NOTE: These sites were reviewed in October 1998. Content & presentation described in this study may have been changed since that time.
The men's hockey site and the women's hockey site bear a surface resemblance to each other. Coincedentally, both use an icy background image, mainly white, with large, red, block capital letters for headings.

The content similarities end there, however. The majority of hockey sites, amateur, professional, youth and adult, were clearly written by men for men. (Boys and men still outnumber girls and women in amateur hockey 2-to-1.) The women's sites were almost purely statistical, with almost no ads for camps, products or paraphernalia: a depressing reminder that support revenue follows popularity and women's hockey is definitely in the shadow of professional men's hockey.

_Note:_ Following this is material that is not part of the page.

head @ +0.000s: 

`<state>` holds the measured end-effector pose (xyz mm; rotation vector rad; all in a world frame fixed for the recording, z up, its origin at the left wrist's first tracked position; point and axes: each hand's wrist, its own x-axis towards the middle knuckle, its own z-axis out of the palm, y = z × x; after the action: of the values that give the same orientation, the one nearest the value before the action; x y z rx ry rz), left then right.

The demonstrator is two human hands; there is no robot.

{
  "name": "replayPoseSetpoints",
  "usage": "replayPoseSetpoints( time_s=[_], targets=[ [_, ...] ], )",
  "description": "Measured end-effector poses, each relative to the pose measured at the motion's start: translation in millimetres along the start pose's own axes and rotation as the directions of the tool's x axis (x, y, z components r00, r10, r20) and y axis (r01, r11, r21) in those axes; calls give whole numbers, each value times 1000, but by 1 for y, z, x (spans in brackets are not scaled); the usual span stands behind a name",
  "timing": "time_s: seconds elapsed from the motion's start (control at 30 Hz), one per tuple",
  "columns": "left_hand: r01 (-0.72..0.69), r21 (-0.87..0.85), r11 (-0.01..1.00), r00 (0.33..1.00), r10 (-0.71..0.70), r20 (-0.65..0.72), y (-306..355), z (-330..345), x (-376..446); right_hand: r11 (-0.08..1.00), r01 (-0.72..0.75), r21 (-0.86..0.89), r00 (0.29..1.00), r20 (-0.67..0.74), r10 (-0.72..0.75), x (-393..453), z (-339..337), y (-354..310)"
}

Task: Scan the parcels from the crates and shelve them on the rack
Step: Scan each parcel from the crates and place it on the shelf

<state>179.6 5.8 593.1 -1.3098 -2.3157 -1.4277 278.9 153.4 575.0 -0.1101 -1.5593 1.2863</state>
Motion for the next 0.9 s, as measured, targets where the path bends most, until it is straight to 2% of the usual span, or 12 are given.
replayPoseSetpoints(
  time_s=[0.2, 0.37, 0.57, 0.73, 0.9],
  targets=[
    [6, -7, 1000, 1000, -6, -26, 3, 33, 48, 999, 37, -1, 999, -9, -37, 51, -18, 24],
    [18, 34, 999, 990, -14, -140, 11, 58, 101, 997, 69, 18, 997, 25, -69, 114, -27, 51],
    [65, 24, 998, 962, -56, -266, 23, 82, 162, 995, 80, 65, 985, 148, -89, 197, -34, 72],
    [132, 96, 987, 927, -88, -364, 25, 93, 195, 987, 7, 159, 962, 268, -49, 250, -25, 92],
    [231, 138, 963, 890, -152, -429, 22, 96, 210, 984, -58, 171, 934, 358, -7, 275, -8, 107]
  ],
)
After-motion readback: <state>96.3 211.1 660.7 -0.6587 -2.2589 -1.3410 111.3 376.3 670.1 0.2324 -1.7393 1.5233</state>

Web traffic in hockey-related sites is brisk and commercial. For the eighth consecutive season, The USA Hockey Association experienced an increase in membership registration in 1997-98. More than half of USA Hockey's 470,000-plus ice hockey members were registered electronically in 1997-98. (HockeyGrrls 1998).

The women's site Women's Hockey Web is produced by one individual woman, with no corporate sponsors. This site stresses the community of women hockey players, linking team pages and league statistics with familiar references and friendly photographs. A definite feeling of comaraderie surfaces, with team competition a central part of this site. Response to the page is encouraged and the home page gives credit to the participating members for much of the content. Email, guestbook and newsletter all exist to keep these women in touch.

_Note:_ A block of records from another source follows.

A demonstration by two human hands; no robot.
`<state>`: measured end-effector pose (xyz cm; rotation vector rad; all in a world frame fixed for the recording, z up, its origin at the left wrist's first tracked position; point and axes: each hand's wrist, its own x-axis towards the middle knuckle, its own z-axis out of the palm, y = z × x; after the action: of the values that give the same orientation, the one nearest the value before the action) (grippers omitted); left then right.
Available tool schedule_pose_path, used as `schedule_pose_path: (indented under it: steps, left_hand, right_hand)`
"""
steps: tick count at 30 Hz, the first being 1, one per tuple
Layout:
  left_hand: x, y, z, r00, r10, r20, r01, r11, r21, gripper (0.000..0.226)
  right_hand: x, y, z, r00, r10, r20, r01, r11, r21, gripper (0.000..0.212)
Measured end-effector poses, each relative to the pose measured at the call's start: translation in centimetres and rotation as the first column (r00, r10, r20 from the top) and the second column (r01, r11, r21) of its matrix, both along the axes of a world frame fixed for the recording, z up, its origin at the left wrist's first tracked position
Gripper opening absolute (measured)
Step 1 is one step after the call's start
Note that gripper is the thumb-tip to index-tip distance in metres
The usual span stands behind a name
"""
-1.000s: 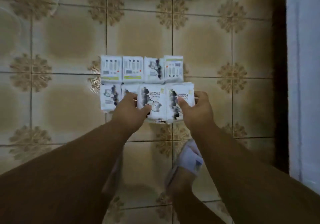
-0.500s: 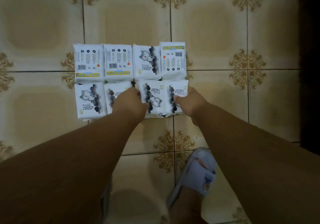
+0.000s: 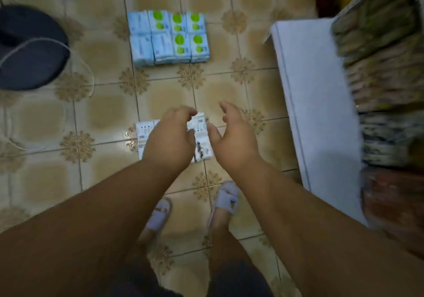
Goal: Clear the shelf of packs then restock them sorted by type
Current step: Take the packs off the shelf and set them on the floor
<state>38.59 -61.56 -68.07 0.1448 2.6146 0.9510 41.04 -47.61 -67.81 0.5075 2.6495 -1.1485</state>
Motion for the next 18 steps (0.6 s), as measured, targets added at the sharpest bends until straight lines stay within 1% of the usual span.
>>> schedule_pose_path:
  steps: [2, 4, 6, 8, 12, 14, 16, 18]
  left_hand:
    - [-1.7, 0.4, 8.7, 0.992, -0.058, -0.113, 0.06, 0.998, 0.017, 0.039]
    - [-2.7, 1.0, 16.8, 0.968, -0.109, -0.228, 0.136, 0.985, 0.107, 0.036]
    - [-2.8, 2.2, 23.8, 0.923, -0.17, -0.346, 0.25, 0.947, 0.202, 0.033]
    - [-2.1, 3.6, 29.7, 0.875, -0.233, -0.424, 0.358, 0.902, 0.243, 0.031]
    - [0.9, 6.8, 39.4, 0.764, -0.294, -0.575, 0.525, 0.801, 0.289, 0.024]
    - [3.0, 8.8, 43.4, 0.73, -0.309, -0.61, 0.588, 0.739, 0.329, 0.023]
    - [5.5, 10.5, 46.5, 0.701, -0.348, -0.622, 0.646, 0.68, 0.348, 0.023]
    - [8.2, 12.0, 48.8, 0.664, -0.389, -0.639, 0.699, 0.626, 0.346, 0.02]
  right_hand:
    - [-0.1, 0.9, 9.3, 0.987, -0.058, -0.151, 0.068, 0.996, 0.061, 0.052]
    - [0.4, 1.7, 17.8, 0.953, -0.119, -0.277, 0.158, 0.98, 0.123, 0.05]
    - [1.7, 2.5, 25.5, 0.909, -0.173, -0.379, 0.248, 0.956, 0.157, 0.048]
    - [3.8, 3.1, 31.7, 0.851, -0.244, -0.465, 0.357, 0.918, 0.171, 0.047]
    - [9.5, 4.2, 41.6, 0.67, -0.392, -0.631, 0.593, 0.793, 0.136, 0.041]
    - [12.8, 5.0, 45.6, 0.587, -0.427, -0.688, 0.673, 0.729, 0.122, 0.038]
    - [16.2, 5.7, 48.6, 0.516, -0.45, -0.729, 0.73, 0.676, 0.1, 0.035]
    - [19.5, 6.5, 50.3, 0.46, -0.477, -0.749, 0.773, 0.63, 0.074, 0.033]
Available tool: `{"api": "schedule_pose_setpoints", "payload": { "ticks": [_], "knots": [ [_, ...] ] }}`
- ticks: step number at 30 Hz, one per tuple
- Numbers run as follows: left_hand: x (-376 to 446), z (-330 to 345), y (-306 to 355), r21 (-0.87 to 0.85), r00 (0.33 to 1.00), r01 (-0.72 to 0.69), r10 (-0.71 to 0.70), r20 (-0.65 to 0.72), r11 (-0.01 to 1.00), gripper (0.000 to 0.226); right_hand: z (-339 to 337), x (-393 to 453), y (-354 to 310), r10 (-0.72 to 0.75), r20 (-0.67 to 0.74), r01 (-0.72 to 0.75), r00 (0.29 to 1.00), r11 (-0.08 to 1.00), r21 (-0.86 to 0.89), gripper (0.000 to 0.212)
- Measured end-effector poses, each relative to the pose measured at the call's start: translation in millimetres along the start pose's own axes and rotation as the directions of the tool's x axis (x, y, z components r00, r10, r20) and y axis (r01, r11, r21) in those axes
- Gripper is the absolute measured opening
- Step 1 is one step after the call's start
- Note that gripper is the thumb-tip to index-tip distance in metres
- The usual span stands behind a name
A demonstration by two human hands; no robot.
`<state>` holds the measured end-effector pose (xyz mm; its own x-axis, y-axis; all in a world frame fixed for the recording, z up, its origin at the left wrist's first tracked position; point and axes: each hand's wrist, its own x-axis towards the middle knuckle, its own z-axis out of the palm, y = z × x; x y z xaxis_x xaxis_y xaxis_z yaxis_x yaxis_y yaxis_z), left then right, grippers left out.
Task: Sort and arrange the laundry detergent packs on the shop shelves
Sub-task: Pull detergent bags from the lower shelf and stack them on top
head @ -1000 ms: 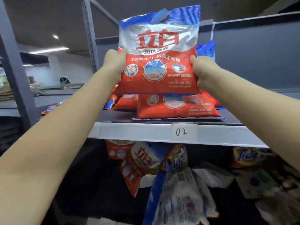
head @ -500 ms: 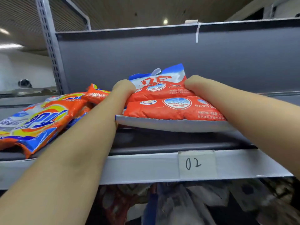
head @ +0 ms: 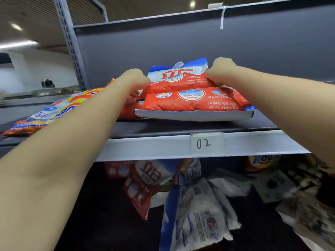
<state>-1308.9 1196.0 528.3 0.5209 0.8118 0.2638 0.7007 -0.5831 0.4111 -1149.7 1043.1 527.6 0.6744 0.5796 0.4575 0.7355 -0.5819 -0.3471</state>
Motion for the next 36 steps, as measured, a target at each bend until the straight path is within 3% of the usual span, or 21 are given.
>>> {"api": "schedule_pose_setpoints", "payload": {
  "ticks": [3, 8, 13, 19, 22, 25, 29, 33, 36],
  "knots": [
    [-33.3, -15.2, 10.0, 0.054, 0.996, -0.062, 0.064, -0.054, 0.997, 0.022, -16.2, -24.2, 10.2, -0.157, -0.128, 0.142, 0.979, 0.983, -0.116, 0.017],
    [-94.9, -16.9, 37.7, 0.146, 0.951, -0.174, 0.204, -0.23, 0.974, 0.024, -43.4, -69.9, 24.1, -0.34, -0.172, 0.308, 0.924, 0.932, -0.19, 0.012],
    [-174.7, 14.7, 59.0, 0.124, 0.893, -0.251, 0.279, -0.354, 0.96, 0.029, -52.1, -124.4, 55.6, -0.444, -0.163, 0.426, 0.881, 0.894, -0.137, 0.03],
    [-272.3, 86.4, 45.8, 0.037, 0.824, -0.401, 0.378, -0.422, 0.915, 0.026, -35.6, -217.2, 103.2, -0.602, -0.238, 0.611, 0.763, 0.79, -0.039, 0.028],
    [-310.4, 130.6, 24.4, 0.03, 0.823, -0.408, 0.382, -0.42, 0.912, 0.024, -6.7, -258.3, 130.6, -0.618, -0.217, 0.636, 0.756, 0.771, 0.02, 0.026],
    [-326.3, 176.7, -0.1, -0.037, 0.9, -0.303, 0.273, -0.34, 0.952, 0.024, 35.1, -283.9, 153.9, -0.584, -0.12, 0.593, 0.803, 0.802, 0.067, 0.026],
    [-315.8, 241.8, -38.8, -0.028, 0.99, -0.098, 0.095, -0.101, 0.995, 0.027, 105.8, -298.3, 169.9, -0.515, 0.082, 0.514, 0.853, 0.857, 0.031, 0.023],
    [-298.3, 287.3, -72.8, -0.013, 0.994, 0.07, -0.068, 0.085, 0.997, 0.028, 169.9, -310.1, 164.9, -0.488, 0.253, 0.515, 0.835, 0.856, -0.05, 0.017],
    [-279.1, 303.8, -98.6, 0.008, 0.991, 0.11, -0.11, 0.075, 0.994, 0.032, 200.1, -309.5, 154.4, -0.511, 0.234, 0.536, 0.827, 0.842, -0.057, 0.02]
  ]
}}
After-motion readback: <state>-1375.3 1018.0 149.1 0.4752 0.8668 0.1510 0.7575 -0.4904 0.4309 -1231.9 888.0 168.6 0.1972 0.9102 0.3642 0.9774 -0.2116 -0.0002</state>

The women's hockey site was unique in that it specified gender upfront. The vast majority of hockey sites indexed were assumed to be male-oriented, with small areas set aside for women's statistics. This page emphasized links, information and statistics, and was the only widely-indexed clearinghouse for women's hockey data found in this study. This site links to few commercial sites, and instead focuses on international women's teams, both amateur and collegiate. Statistics, league standings and photographs fill the categories of International, University, Player profiles, Tournaments, Camps and Cards. Also included is an extensive index, literally hundreds of direct links to team homepages and a cheerful FAQ from Andrea Hunter, creator of the page and member of Canada's gold medal women's hockey team at the Women's World Hockey Championships in 1992 and in 1994.

Isolating an amateur hockey page maintained by an individual man was difficult- the majority were exclusively owned and maintained by businesses and teams. The selected men's page Amateur Hockey World Web Site is a relatively non-profit site, compared to the vast number of professionally created and maintained pages selling hockey-related products and services to men on the Web at large. No personal contacts were included on this site and no sense of community was attempted, although the links to commerical sites were professionally designed and extensive. No photographs, few graphics and little but schedlues and announcements was emphasized. Few forms of response were included and little input from the user was solicited.

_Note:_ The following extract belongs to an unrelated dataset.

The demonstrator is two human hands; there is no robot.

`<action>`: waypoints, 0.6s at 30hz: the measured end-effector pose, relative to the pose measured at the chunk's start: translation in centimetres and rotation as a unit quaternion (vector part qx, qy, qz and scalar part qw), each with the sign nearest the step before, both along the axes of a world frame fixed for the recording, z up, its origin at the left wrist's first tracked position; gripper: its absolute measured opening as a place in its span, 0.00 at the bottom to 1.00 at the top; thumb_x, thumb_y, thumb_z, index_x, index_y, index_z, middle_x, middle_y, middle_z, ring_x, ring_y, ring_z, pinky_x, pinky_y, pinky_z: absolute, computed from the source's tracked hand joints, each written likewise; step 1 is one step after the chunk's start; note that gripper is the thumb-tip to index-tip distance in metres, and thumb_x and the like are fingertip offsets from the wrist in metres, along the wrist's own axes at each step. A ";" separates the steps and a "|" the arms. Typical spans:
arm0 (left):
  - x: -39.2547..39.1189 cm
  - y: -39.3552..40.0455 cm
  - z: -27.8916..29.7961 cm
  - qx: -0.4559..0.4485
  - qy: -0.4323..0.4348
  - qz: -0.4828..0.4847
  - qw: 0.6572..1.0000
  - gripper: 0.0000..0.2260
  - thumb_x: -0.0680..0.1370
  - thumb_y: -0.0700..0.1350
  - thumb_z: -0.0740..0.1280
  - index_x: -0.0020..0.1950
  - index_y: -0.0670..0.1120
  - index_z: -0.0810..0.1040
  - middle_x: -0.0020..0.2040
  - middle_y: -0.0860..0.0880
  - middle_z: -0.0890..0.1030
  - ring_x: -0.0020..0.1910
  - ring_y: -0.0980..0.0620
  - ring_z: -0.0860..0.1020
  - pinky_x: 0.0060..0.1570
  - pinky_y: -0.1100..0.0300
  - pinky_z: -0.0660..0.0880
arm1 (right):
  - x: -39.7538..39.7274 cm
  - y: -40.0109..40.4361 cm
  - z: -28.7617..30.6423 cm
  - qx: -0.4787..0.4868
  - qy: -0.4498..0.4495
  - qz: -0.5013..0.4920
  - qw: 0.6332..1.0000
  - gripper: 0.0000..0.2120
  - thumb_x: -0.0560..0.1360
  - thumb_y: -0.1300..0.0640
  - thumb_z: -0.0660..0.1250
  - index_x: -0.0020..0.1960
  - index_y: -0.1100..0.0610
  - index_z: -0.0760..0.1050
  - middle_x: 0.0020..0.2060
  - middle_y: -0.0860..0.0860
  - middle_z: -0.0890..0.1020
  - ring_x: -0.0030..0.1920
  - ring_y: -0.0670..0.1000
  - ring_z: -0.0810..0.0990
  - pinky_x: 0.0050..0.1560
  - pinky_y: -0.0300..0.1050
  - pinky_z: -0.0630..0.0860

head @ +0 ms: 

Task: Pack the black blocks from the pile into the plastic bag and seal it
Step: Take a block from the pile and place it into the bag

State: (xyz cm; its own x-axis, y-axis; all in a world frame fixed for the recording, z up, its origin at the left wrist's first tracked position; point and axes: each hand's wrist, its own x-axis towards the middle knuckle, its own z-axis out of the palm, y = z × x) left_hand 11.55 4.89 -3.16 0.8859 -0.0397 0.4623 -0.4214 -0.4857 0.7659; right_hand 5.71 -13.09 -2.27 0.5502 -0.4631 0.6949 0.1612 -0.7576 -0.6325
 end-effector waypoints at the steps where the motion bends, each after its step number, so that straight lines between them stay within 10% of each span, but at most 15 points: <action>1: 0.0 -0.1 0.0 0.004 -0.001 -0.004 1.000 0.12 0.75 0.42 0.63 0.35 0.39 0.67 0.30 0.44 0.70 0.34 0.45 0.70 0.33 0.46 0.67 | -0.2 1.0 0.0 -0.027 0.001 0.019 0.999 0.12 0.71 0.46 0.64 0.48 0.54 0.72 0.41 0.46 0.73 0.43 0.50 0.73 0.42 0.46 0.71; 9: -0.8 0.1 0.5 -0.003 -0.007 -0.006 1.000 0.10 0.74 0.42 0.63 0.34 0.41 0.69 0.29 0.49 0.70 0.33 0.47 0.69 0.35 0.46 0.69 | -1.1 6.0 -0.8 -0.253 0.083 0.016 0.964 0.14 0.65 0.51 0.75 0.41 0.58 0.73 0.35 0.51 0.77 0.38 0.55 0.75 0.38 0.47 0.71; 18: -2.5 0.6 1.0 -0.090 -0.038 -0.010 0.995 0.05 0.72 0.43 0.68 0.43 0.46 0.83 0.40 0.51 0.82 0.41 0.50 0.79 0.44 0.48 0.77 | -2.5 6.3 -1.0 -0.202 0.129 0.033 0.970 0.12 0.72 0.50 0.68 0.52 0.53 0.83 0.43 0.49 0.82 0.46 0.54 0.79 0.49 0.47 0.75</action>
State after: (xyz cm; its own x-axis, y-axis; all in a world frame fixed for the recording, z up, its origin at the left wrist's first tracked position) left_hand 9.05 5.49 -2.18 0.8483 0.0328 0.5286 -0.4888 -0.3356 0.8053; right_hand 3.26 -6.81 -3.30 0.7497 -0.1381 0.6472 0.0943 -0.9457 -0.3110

This site is sponsored by "Hockey Weekly" but the site is has no direct ads for this publication on the opening page and little throughout the site. However, many of the pages within this site bore a disproportionately large number of professional fan sites, replete with advertising, fan products for sale and sports-related trivia. This site basically provided sales links, with a minimum of original content. Schedules, schools, arena information and ads made up the bulk of this site, although the heaviest advertising occurred below the second layer of the site.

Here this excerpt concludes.